__Task objective__
Below are records; report the number of lines in them that include the word "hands", with no other text.

__Data for analysis__

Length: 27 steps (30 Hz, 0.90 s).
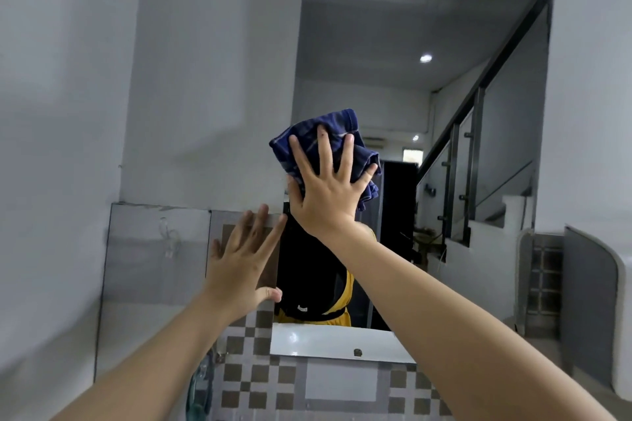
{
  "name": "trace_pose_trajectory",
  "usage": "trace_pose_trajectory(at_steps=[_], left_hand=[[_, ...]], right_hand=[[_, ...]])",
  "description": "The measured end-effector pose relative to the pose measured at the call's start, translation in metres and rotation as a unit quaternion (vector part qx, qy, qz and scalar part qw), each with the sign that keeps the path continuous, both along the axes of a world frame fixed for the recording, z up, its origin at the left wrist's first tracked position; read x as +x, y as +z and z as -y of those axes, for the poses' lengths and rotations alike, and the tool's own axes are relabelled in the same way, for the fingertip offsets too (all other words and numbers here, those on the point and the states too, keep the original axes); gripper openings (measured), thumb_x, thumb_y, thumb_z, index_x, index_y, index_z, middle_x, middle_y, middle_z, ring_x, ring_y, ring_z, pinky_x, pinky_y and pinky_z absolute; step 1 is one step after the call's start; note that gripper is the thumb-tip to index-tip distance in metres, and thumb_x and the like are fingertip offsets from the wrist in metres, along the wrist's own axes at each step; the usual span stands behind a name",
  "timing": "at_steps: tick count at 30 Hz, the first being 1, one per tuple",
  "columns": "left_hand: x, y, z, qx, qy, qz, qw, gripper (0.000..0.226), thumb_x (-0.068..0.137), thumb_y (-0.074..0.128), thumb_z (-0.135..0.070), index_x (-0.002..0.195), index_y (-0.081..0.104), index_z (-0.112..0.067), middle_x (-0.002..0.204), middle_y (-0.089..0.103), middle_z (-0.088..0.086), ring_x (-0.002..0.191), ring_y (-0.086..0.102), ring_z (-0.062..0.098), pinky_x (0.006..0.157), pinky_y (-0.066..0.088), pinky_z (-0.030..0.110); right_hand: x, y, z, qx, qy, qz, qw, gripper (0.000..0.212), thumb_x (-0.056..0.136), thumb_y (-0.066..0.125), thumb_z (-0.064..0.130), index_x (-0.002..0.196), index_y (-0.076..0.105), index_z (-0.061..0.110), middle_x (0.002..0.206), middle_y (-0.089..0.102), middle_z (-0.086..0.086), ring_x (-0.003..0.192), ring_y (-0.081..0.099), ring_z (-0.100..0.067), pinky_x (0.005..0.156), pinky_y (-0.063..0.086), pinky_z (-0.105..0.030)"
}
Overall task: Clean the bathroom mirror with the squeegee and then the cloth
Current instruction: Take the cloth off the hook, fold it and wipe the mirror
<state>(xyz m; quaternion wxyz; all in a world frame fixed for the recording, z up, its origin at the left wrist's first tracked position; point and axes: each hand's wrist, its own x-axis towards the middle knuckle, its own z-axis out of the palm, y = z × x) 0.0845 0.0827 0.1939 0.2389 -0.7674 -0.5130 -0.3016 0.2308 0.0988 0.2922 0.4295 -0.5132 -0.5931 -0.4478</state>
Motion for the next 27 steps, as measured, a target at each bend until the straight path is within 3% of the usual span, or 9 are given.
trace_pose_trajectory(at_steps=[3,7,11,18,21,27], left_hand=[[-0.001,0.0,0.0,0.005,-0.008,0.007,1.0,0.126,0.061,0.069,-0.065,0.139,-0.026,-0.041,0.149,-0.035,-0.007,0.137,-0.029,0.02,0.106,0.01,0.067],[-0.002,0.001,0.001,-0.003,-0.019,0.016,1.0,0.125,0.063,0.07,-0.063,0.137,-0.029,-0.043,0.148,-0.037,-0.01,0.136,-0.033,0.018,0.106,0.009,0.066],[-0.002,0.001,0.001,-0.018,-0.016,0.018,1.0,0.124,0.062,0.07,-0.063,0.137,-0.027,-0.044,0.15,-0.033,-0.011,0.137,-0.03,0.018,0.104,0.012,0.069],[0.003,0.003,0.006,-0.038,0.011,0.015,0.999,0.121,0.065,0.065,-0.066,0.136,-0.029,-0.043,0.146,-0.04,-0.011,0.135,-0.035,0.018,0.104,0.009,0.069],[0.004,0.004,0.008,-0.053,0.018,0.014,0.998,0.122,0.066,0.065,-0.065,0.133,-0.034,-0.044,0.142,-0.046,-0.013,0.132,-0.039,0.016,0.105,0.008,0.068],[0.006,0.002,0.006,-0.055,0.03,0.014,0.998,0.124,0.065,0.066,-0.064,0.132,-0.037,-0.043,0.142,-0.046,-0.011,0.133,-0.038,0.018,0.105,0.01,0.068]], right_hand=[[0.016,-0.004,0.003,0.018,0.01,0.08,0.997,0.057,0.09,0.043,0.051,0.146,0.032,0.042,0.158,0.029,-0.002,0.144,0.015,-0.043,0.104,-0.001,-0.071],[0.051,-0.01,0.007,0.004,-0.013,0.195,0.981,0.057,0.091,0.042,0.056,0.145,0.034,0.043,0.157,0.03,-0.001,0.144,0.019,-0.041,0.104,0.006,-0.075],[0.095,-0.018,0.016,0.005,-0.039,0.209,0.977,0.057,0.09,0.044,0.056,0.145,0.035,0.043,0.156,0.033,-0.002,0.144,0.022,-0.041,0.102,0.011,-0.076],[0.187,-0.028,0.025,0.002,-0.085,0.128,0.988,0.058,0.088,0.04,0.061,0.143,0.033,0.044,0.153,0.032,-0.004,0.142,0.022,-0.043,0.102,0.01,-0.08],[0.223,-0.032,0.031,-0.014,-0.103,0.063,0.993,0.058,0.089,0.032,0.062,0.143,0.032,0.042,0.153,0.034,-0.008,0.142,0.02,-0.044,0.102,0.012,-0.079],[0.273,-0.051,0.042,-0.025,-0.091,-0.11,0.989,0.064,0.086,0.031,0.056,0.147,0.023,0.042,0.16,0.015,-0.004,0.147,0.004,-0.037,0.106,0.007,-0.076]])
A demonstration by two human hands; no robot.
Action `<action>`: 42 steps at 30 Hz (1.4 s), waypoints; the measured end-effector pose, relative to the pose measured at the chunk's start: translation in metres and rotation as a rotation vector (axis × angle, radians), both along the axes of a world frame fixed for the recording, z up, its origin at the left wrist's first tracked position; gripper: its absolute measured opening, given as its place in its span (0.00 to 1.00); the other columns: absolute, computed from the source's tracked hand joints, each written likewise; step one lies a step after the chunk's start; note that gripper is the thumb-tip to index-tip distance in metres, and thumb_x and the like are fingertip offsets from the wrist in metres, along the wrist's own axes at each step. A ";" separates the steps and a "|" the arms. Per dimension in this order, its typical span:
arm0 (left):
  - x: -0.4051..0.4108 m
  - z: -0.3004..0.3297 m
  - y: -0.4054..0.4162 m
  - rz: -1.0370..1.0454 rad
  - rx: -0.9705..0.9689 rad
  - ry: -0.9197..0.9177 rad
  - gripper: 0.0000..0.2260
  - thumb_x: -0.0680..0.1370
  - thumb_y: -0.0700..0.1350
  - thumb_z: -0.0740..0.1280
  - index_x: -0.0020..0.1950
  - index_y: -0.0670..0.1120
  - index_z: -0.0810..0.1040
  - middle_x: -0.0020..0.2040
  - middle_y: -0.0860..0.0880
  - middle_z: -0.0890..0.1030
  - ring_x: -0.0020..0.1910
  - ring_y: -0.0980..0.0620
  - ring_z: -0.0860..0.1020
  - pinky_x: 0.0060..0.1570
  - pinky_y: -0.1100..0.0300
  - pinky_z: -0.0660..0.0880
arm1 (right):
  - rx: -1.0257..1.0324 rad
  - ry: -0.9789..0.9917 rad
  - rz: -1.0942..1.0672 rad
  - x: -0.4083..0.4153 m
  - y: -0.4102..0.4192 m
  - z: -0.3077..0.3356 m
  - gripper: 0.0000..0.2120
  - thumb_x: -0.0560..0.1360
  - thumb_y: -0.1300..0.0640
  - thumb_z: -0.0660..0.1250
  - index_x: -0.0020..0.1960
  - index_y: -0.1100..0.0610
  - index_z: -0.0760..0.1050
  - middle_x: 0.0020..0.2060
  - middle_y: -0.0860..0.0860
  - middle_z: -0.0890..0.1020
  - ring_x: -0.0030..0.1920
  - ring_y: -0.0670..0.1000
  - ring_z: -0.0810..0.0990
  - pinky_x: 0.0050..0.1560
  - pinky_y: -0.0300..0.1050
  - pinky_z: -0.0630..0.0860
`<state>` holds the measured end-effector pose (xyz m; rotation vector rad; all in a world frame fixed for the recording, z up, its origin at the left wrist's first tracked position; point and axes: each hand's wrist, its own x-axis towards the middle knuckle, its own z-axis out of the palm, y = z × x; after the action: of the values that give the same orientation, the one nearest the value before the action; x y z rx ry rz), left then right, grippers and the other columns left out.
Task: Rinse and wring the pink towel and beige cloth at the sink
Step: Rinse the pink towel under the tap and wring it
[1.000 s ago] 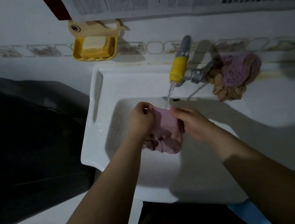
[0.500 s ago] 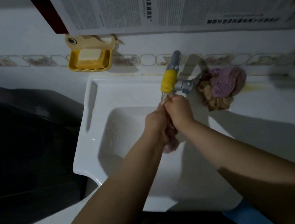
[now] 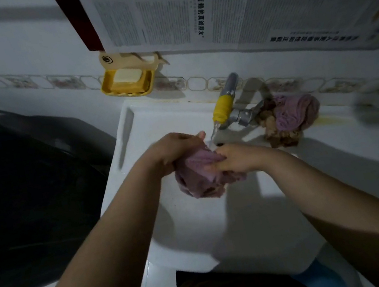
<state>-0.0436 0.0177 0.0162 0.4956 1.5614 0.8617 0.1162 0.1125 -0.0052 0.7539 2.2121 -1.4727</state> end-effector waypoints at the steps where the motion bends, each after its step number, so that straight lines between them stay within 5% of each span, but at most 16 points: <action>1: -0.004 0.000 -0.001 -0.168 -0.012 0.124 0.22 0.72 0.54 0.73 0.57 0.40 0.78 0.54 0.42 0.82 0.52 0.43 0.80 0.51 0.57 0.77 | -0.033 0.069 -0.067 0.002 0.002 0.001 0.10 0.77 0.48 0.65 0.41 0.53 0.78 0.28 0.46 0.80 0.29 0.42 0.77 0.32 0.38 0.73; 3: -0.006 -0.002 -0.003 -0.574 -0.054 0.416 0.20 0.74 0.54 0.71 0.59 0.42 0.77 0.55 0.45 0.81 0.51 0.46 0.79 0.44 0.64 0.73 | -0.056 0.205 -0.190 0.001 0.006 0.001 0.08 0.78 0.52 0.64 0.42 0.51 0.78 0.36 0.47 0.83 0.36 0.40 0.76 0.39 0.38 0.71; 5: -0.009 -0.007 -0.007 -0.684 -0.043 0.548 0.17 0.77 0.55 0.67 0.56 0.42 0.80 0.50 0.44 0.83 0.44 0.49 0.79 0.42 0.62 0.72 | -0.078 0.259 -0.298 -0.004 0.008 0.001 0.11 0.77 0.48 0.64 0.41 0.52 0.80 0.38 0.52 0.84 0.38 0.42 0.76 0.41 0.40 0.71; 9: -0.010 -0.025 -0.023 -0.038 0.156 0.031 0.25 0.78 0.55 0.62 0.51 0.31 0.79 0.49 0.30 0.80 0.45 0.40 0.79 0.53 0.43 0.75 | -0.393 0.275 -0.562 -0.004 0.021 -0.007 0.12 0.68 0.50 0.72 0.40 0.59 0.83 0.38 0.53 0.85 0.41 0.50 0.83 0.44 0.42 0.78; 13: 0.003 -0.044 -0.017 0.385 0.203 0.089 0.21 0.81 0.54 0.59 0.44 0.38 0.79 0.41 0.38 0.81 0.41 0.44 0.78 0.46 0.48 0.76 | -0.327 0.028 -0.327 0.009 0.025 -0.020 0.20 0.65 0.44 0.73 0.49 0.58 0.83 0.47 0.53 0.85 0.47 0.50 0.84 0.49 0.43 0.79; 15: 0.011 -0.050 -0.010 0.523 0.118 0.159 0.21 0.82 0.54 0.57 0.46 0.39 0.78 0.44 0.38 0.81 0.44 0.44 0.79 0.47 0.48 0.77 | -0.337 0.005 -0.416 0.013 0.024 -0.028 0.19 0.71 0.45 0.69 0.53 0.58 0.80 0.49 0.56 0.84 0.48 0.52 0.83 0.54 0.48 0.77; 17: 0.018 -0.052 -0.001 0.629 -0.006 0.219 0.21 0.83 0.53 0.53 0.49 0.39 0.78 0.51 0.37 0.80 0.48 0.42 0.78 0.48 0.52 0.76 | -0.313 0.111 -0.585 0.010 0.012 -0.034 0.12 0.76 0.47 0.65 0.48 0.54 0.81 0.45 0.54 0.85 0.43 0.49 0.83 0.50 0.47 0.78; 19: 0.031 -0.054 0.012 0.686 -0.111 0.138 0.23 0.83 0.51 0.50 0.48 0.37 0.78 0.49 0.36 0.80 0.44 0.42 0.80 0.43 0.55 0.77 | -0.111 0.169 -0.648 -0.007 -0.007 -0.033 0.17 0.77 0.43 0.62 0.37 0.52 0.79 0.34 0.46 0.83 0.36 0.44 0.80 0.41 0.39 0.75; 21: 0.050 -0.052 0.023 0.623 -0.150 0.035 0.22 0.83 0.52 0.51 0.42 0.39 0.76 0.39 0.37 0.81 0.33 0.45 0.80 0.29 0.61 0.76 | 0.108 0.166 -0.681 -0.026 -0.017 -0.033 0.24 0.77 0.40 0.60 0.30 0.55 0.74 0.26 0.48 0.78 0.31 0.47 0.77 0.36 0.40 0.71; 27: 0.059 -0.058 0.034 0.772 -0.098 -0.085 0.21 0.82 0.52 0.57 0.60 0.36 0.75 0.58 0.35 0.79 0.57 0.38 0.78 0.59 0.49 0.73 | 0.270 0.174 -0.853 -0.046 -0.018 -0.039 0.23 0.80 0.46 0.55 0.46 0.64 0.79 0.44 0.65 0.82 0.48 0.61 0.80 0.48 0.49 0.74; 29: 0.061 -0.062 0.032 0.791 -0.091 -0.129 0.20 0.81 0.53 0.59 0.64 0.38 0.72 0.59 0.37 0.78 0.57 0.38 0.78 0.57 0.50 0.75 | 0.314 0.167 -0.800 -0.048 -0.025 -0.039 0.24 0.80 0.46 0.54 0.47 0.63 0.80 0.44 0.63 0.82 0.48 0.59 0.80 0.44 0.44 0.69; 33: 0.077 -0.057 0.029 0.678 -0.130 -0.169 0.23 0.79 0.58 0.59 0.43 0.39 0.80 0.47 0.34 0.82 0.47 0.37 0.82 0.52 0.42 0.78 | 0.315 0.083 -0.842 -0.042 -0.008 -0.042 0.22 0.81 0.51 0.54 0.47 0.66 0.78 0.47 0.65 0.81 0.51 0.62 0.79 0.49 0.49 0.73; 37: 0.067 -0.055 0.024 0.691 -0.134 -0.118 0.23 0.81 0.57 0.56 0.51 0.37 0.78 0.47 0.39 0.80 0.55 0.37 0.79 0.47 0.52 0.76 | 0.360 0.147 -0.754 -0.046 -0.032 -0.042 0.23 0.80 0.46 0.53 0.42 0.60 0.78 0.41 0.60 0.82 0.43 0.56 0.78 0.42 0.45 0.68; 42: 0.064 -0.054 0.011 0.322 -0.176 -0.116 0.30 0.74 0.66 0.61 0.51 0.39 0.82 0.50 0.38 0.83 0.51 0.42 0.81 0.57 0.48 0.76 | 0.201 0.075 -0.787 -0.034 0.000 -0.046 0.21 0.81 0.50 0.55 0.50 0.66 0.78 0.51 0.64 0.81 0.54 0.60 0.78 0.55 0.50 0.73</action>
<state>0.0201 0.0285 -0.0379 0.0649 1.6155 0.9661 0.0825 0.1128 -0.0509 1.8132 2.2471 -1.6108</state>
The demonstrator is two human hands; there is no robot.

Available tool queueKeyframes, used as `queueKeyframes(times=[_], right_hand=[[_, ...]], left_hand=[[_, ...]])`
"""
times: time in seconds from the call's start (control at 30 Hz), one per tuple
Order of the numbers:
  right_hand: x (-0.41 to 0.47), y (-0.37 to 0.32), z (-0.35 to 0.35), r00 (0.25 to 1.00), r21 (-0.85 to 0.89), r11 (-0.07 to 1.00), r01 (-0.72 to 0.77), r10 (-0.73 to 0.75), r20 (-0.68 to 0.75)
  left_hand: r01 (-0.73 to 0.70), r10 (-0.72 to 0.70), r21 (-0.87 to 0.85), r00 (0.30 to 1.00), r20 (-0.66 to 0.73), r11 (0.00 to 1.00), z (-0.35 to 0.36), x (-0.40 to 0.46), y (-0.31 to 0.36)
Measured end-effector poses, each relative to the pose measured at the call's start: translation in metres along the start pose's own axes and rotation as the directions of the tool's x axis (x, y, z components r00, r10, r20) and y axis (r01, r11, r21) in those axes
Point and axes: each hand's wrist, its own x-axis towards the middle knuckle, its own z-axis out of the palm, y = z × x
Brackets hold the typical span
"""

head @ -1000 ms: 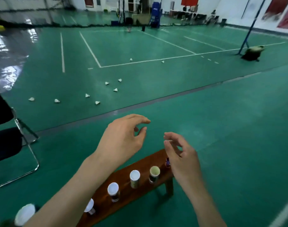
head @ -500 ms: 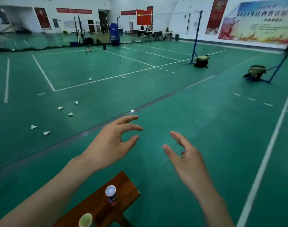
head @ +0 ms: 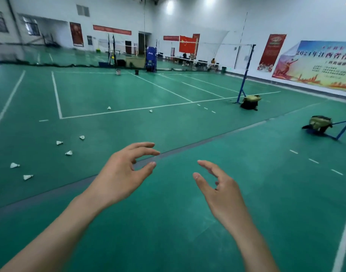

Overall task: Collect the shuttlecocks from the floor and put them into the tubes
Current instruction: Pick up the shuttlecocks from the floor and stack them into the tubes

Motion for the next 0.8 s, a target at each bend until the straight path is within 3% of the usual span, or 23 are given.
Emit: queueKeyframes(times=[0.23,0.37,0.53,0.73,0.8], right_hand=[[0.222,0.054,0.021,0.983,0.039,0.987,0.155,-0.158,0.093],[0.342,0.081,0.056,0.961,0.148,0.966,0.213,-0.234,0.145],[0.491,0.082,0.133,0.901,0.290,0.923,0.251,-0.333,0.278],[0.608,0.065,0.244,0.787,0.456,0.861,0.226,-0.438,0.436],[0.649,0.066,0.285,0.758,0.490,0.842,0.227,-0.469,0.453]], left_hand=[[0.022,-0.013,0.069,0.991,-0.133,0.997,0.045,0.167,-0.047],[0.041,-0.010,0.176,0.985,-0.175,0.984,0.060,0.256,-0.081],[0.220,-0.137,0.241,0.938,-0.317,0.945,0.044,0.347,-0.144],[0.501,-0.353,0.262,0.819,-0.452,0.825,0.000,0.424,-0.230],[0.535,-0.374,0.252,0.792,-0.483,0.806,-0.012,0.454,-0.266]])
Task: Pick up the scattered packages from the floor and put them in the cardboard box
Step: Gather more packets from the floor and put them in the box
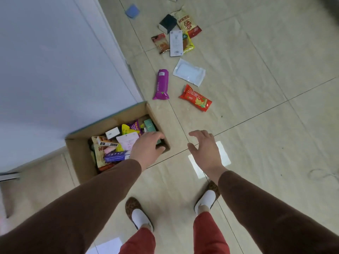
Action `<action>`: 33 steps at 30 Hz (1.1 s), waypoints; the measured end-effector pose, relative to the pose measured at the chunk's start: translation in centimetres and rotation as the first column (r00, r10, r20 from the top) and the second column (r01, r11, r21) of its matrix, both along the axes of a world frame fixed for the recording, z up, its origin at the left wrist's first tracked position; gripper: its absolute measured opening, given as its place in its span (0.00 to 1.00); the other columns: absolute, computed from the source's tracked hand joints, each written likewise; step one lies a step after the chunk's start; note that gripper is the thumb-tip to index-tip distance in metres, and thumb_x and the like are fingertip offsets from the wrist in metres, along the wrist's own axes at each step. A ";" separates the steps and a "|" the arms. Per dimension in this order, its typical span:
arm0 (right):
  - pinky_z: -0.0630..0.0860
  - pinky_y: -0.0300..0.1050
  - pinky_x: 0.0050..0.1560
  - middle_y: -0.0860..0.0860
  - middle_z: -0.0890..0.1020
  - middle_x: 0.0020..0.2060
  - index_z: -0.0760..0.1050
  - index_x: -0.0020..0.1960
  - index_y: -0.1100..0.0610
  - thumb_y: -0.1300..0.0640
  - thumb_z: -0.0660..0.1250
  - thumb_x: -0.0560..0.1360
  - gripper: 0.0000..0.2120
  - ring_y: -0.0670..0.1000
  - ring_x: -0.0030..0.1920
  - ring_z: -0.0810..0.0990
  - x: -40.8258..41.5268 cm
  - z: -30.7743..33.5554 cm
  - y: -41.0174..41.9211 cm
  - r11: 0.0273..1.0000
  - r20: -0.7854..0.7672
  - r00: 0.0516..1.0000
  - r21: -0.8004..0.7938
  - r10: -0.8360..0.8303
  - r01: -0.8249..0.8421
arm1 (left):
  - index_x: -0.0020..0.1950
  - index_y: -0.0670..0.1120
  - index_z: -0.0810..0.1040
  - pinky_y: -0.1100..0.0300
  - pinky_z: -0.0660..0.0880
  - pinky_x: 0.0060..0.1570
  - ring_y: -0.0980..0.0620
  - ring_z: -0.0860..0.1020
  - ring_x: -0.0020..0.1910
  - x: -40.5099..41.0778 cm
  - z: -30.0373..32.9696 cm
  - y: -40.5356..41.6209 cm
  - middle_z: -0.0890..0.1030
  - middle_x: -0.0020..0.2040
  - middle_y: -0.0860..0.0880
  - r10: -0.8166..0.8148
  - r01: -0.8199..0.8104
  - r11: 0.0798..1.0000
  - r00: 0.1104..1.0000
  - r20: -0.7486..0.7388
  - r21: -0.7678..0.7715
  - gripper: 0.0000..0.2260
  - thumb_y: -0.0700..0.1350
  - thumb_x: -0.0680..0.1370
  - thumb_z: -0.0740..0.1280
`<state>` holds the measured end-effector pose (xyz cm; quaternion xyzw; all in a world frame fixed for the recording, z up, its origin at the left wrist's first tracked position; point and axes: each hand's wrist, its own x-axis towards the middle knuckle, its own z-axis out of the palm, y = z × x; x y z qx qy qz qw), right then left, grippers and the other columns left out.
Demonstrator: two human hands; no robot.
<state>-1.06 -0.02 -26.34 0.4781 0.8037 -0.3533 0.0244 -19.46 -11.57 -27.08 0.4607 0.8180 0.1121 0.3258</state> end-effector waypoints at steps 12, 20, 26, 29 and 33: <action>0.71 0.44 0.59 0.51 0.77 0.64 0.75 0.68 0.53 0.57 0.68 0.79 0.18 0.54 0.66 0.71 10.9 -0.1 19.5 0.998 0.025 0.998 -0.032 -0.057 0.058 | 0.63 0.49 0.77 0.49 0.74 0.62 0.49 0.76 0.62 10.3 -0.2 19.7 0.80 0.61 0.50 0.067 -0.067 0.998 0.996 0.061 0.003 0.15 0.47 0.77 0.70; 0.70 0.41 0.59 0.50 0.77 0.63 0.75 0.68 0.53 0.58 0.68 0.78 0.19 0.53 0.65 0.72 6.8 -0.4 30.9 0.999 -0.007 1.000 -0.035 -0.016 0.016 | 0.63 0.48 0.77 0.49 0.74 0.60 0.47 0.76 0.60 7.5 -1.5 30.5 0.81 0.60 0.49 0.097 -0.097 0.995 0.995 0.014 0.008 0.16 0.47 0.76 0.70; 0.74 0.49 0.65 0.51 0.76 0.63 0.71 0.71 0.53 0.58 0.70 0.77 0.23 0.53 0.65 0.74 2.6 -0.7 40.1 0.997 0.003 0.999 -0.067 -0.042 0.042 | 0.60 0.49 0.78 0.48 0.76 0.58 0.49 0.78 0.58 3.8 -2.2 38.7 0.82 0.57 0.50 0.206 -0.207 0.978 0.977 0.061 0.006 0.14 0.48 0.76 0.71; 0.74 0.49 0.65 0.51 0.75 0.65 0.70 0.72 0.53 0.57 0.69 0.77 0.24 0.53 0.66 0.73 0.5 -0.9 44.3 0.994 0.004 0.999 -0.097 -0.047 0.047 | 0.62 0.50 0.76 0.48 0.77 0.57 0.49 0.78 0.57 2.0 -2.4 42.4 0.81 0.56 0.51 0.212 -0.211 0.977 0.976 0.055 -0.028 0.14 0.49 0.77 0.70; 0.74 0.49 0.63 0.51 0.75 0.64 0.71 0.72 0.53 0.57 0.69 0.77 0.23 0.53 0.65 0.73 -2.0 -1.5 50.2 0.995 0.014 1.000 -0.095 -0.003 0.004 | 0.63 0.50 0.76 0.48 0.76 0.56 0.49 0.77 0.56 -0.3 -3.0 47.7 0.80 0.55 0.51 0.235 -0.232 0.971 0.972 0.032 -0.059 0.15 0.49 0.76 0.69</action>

__Answer to the problem__
3